For the past six years, Kelly has been teaching in Scoil Phádraig Naofa in Bandon, lending a hand to Sciath na Scol teams, though he insists he’s not a rogue agent teaching bad habits (‘Bandon minors beat Newcestown last week, and I was thinking that a lot of the lads I would have taught were playing,’ he says).

His own secondary school days were spent at St Brogan’s College, winning an O’Callaghan Cup in 2007 alongside Bandonians like Roy Payne, Jason McCarthy and Ronan Crowley, beating a Glanmire CC team which featured players who would go on to win county senior titles with Sarsfields.

At club level, hampered by smaller numbers, Newcestown would always strive to compete with Bandon at the lower age-grades.

‘They’d always be stronger than you until around minor or U21 and then you’d put it up to them,’ Kelly says.

‘We beat them a good bit at U21 when we caught up with them, but they would have had it over us at underage up until then, they’d be stronger on the wings.’

Prendergast remembers something similar from his underage days in the 1990s, albeit from the other side of the fence.

‘We’d have played them U14, U16 and minor, nearly always West Cork semi-finals or finals.

‘They were always close games, we’d have probably had the upper hand by a point or two as we had a very strong team.

‘I think they beat us at U21 level then.

‘Then we played together on the school team, we won a Munster colleges title in 1999, where a lot of the team was made up of lads from Bandon and Newcestown.’

That was with Hamilton High School, winning the Munster Colleges Senior C hurling title.

‘When you’re in school, they’re your buddies and your friends and you’d do anything to win with them,’ Prendergast says.

‘In ’99, we won a Munster with the school and a couple of months later I was playing against Conor O’Donovan, both trying to reach a West Cork final, that’s the joy of local derbies.’

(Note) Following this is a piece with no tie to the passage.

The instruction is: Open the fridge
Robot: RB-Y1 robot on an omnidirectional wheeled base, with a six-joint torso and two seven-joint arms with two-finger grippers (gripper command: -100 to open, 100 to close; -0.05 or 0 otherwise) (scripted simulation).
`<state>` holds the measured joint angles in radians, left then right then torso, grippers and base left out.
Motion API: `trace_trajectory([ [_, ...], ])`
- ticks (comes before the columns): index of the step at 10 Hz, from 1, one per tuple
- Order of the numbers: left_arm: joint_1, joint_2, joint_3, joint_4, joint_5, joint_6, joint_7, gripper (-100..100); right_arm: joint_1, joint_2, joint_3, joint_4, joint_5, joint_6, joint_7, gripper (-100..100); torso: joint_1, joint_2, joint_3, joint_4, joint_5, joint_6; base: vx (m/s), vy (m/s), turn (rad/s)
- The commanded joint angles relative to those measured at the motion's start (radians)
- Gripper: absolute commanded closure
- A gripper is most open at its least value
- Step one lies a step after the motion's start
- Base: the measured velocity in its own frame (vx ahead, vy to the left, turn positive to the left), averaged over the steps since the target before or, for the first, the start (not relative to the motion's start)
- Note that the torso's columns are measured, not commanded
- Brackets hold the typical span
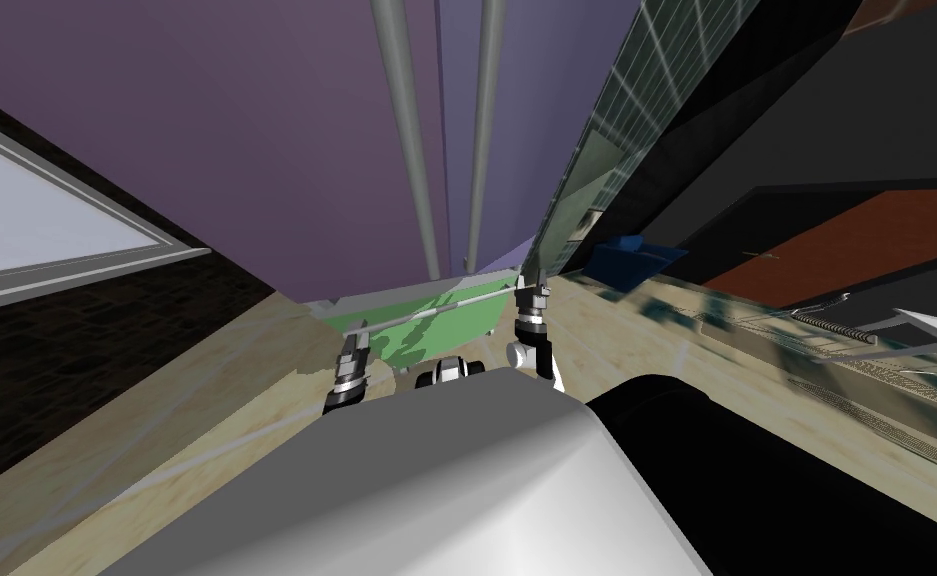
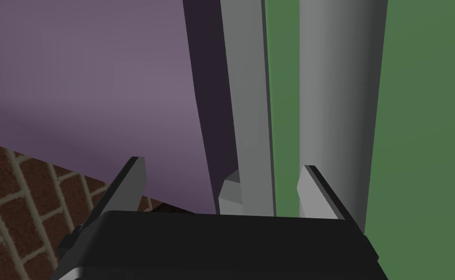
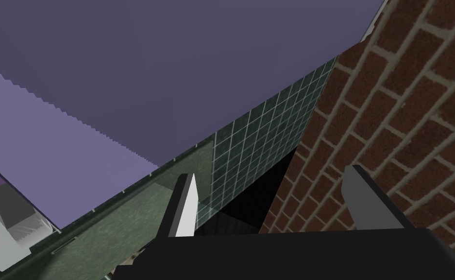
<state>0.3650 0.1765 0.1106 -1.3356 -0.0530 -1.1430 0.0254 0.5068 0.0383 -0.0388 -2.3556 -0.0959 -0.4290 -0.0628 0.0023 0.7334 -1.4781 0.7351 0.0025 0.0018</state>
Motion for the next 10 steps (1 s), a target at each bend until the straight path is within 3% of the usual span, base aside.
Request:
trace_trajectory([
  [1, -0.011, -0.007, 0.003, 0.051, 0.003, -0.020, -0.003, -100, 0.000, 0.000, 0.000, 0.000, 0.000, 0.000, 0.000, 0, 0.001, -0.002, -0.001, -0.001, 0.001, 0.001, 0.026, -0.009, 0.014],
  [6, -0.033, -0.036, 0.014, 0.171, 0.012, -0.095, -0.011, -100, 0.000, 0.000, 0.000, 0.000, 0.000, 0.000, 0.000, 0, 0.004, -0.013, -0.006, -0.007, 0.006, 0.006, 0.049, -0.013, 0.021],
  [10, -0.050, -0.087, 0.023, 0.269, 0.019, -0.150, -0.016, -100, 0.000, 0.000, 0.000, 0.000, 0.000, 0.000, 0.000, 0, 0.000, -0.002, -0.002, 0.001, -0.001, 0.000, 0.060, -0.021, -0.001],
])
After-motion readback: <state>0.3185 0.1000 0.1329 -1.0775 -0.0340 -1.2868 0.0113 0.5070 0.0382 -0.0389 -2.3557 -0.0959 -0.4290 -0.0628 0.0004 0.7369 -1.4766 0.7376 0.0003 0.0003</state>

In 2017, Bandon’s first year back up senior, the clubs were in different sections as the senior league experimented with a change in format. However, the current campaign began with a derby game in Newcestown, Bandon taking victory thanks to a late Mattie McNamara goal. While it was the end of February, just a week before the heavy snowfall, it still drew considerable interest.

‘It was windy, cold and they got a late goal to win it!’ Kelly says.

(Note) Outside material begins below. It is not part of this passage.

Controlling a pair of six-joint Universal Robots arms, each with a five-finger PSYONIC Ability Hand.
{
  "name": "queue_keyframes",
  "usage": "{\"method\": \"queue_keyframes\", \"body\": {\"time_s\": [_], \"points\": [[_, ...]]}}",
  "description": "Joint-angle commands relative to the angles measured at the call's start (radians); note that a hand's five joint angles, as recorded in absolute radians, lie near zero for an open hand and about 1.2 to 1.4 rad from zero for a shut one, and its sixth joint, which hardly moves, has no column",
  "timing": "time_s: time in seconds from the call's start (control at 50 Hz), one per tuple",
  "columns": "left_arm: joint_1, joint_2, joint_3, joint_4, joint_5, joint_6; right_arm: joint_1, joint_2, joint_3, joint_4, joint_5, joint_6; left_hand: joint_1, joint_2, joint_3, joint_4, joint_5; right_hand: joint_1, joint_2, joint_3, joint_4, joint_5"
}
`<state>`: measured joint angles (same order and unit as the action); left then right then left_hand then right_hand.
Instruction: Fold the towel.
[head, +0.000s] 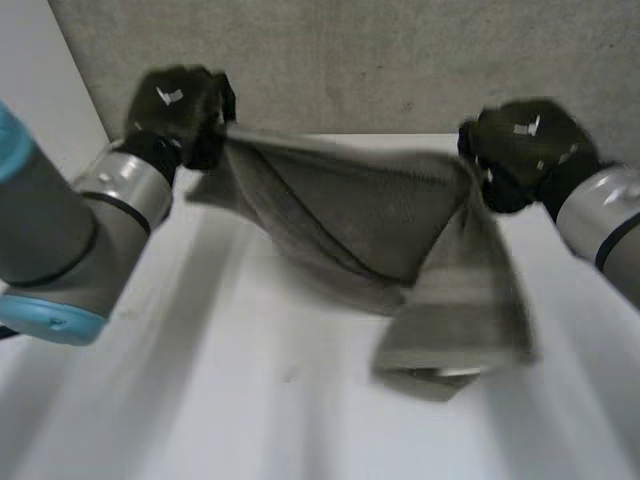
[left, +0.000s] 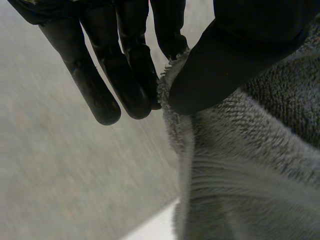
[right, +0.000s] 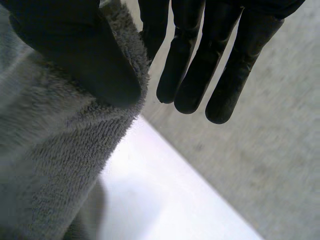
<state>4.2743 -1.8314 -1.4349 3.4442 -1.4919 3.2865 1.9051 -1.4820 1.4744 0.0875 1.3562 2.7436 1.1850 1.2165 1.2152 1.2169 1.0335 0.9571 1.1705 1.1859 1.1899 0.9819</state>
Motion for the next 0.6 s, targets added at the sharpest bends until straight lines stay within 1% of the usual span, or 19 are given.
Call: {"method": "queue_keyframes", "body": {"time_s": [0.02,0.06,0.1,0.12,0.16,0.2,0.22,0.3,0.32,0.34,0.36,0.38,0.4,0.42,0.44,0.48,0.5,0.54,0.6], "points": [[0.001,0.141,-0.021,-0.04,0.004,0.008,0.006,0.012,-0.175,0.044,-0.022,0.002,0.211,0.18,0.181,0.179,0.188,0.439,0.226,0.21,0.206,0.24],[0.001,0.159,-0.032,-0.077,0.006,0.03,0.008,0.034,-0.215,0.069,-0.025,0.001,0.211,0.18,0.181,0.179,0.188,0.439,0.226,0.21,0.206,0.24],[0.001,0.158,-0.041,-0.098,0.004,0.045,0.017,0.119,-0.278,0.116,-0.035,-0.002,0.211,0.18,0.181,0.179,0.188,0.439,0.226,0.21,0.206,0.24],[0.001,0.153,-0.054,-0.12,0.001,0.06,0.017,0.12,-0.278,0.117,-0.035,-0.002,0.211,0.18,0.181,0.179,0.188,0.439,0.226,0.21,0.206,0.24],[-0.001,0.144,-0.073,-0.134,-0.001,0.076,0.025,0.207,-0.328,0.165,-0.04,-0.008,0.211,0.18,0.181,0.179,0.188,0.439,0.226,0.21,0.206,0.24],[-0.001,0.121,-0.088,-0.146,-0.001,0.093,0.029,0.242,-0.339,0.179,-0.043,-0.027,0.211,0.18,0.181,0.179,0.188,0.439,0.226,0.21,0.206,0.24],[-0.001,0.086,-0.101,-0.157,-0.002,0.11,0.029,0.243,-0.339,0.179,-0.043,-0.027,0.211,0.18,0.181,0.179,0.188,0.439,0.226,0.21,0.206,0.24],[-0.001,0.009,-0.131,-0.174,-0.024,0.142,0.034,0.359,-0.341,0.184,-0.043,-0.108,0.211,0.18,0.181,0.179,0.188,0.439,0.226,0.21,0.206,0.24],[-0.005,-0.024,-0.142,-0.183,-0.043,0.157,0.034,0.396,-0.339,0.189,-0.037,-0.131,0.211,0.18,0.181,0.179,0.188,0.439,0.226,0.21,0.206,0.24],[-0.005,-0.06,-0.147,-0.189,-0.06,0.171,0.034,0.396,-0.339,0.189,-0.037,-0.131,0.211,0.18,0.181,0.179,0.188,0.439,0.226,0.21,0.206,0.24],[-0.005,-0.06,-0.147,-0.189,-0.06,0.171,0.034,0.423,-0.335,0.193,-0.035,-0.139,0.211,0.18,0.181,0.179,0.188,0.295,0.081,0.066,0.062,0.096],[-0.005,-0.095,-0.147,-0.192,-0.079,0.18,0.034,0.424,-0.335,0.193,-0.035,-0.139,0.211,0.18,0.181,0.179,0.188,0.293,0.08,0.065,0.061,0.094],[-0.005,-0.095,-0.147,-0.192,-0.079,0.18,0.034,0.442,-0.327,0.193,-0.029,-0.142,0.211,0.18,0.181,0.179,0.188,-0.009,-0.222,-0.238,-0.242,-0.208],[-0.004,-0.127,-0.147,-0.192,-0.096,0.186,0.031,0.447,-0.318,0.193,-0.022,-0.137,0.211,0.18,0.181,0.179,0.188,-0.227,-0.44,-0.456,-0.46,-0.426],[-0.004,-0.146,-0.147,-0.192,-0.105,0.186,0.031,0.447,-0.318,0.193,-0.022,-0.137,0.211,0.18,0.181,0.179,0.188,-0.229,-0.443,-0.458,-0.462,-0.429],[-0.004,-0.157,-0.147,-0.192,-0.108,0.186,0.017,0.434,-0.292,0.193,-0.009,-0.092,0.211,0.18,0.181,0.179,0.188,-0.524,-0.738,-0.753,-0.757,-0.724],[-0.004,-0.158,-0.151,-0.194,-0.11,0.186,0.017,0.434,-0.292,0.193,-0.009,-0.091,0.211,0.18,0.181,0.179,0.188,-0.526,-0.739,-0.754,-0.758,-0.725],[-0.005,-0.16,-0.156,-0.194,-0.11,0.186,-0.015,0.399,-0.255,0.195,0.003,0.005,0.211,0.18,0.181,0.179,0.188,-0.701,-0.915,-0.93,-0.934,-0.9],[-0.004,-0.152,-0.176,-0.194,-0.11,0.186,-0.052,0.374,-0.23,0.196,0.003,0.05,0.211,0.18,0.181,0.179,0.188,-0.746,-0.959,-0.975,-0.979,-0.945]]}}
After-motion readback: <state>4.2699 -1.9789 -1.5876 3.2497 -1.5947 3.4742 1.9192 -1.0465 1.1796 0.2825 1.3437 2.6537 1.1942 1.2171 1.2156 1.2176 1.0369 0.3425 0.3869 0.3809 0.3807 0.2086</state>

‘It was a big enough crowd for the day it was, but we had very little done and they had probably very little done.’

This time round, football commitments have served to hamper Newcestown’s preparations, though they did play Glen Rovers in a challenge game in Clonakilty.

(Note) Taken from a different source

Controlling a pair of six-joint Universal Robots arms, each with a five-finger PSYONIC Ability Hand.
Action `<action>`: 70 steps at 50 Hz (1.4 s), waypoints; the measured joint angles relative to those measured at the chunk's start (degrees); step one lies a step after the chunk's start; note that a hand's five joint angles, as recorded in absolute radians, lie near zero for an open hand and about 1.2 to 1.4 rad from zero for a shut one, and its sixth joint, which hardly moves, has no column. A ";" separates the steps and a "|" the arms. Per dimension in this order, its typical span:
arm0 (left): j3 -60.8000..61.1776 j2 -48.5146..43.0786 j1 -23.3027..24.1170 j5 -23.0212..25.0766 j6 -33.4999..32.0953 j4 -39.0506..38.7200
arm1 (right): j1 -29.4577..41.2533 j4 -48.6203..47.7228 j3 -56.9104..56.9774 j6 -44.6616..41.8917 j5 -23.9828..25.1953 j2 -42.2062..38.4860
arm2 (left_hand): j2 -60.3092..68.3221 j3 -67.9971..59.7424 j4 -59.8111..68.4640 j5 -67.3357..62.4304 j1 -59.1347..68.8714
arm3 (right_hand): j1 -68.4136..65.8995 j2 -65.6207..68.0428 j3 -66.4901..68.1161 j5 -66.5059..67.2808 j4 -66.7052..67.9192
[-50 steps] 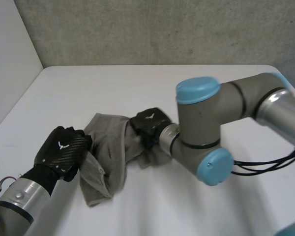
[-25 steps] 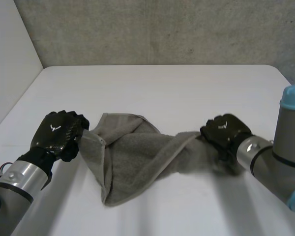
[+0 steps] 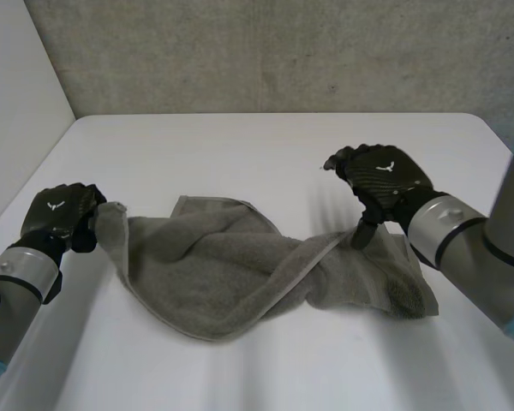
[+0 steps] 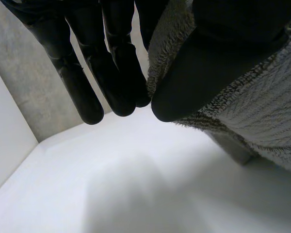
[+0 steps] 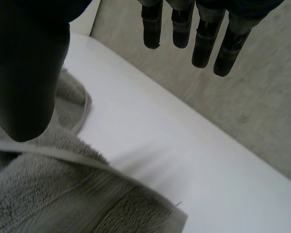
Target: Fold the towel.
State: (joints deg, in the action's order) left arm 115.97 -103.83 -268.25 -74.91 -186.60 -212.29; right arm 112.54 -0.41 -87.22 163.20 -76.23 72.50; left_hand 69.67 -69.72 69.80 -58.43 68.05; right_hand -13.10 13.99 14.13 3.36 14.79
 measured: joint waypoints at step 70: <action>6.76 7.69 -10.70 10.06 -10.59 14.32 | -7.09 -0.26 -0.99 1.09 0.31 -7.78 | -58.22 58.21 -58.28 56.20 -56.43 | -63.45 62.38 62.31 63.58 61.91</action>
State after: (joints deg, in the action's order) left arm 122.72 -96.14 -278.95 -64.85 -197.19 -197.96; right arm 105.46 -0.67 -88.21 164.29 -75.92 64.72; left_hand 11.46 -11.51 11.52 -2.23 11.62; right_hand -76.55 76.36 76.44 66.94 76.71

‘It means that we’ve probably only played one hurling game in the last six weeks,’ Kelly says.

‘We were building up to football before the Clon game, and then then when you have extra time you need a down week.

‘You’d prefer to have a game or two to build up to championship but we’ve nearly all of our league games played.’

Bandon too have finished their league programme, a defeat to Ballymartle last weekend resulting in their relegation.

A championship quarter-final place against Imokilly or Bishopstown still beckons of course, and focusing on that is important, Prendergast feels.

‘At the end of the day, it’s a round 3 game with a big prize, to play the county champions or Bishopstown in the next round,’ he says.

‘It’s a big thing for people around the town and around Newcestown, the bit of banter and slagging and all of that going on. For the players, it’s just another game and that’s the way it has to be.’

Kelly admits that separating the task at hand and not the occasion isn’t easy.

‘Some fellas find it very hard!’

‘You try to keep it as a third round with the prize of a quarter-final, but you don’t want to lose either, there are bragging rights!

‘You’re trying to stop fellas thinking about Bandon too much and focus on themselves but it’s a lot easier said than done.’

Nevertheless, while he and the rest of the players can’t enjoy it, it will be a special day.

‘You’d never have thought it three or four years ago, that you’d have two senior teams and two Cork seniors involved in Luke [Meade] and Mike [Cahalane].

‘When you see them doing well, it drives you on and I’d say it’s the same for them. Both of us pulling our stuff together and winning the two first rounds, they’d drag you on a bit alright.’